***** Given information *****
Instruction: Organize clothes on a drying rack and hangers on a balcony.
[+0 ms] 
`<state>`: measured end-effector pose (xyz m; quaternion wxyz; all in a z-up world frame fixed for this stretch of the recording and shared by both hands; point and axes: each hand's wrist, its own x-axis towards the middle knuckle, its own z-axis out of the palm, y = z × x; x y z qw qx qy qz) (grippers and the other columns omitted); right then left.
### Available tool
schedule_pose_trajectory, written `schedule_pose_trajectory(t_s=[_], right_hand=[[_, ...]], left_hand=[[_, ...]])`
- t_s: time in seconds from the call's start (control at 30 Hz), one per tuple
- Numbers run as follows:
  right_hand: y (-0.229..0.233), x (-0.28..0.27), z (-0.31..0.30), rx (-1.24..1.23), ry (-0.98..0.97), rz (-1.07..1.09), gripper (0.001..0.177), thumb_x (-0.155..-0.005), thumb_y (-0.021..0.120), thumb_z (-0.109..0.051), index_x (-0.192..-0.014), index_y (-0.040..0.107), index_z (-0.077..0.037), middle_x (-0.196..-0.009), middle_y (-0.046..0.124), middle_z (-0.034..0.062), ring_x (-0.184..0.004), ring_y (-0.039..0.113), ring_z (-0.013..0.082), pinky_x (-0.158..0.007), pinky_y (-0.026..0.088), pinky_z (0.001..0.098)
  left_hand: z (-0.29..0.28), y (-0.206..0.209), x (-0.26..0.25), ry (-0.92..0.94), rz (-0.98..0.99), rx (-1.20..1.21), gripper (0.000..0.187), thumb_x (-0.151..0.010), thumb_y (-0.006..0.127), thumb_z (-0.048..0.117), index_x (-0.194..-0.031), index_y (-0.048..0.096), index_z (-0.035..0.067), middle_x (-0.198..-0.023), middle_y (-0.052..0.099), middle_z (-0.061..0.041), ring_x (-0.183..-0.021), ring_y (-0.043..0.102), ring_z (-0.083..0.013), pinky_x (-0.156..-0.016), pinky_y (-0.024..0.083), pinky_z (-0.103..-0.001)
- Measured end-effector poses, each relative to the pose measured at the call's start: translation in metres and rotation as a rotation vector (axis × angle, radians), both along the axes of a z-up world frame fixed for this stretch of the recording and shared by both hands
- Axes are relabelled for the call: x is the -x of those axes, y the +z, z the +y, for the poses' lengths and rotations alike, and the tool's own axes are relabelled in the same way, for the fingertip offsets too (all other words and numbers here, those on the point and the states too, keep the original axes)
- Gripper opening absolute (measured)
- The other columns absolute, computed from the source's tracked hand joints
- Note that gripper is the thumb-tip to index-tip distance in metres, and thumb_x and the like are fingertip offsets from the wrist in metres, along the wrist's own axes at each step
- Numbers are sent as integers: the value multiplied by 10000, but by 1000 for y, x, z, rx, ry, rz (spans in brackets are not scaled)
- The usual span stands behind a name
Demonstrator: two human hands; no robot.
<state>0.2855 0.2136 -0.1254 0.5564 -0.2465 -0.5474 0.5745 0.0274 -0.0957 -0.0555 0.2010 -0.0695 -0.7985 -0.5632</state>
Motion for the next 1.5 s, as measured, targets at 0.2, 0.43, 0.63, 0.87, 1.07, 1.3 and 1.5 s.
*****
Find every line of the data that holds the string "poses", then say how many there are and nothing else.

◆ Answer to this task ◆
2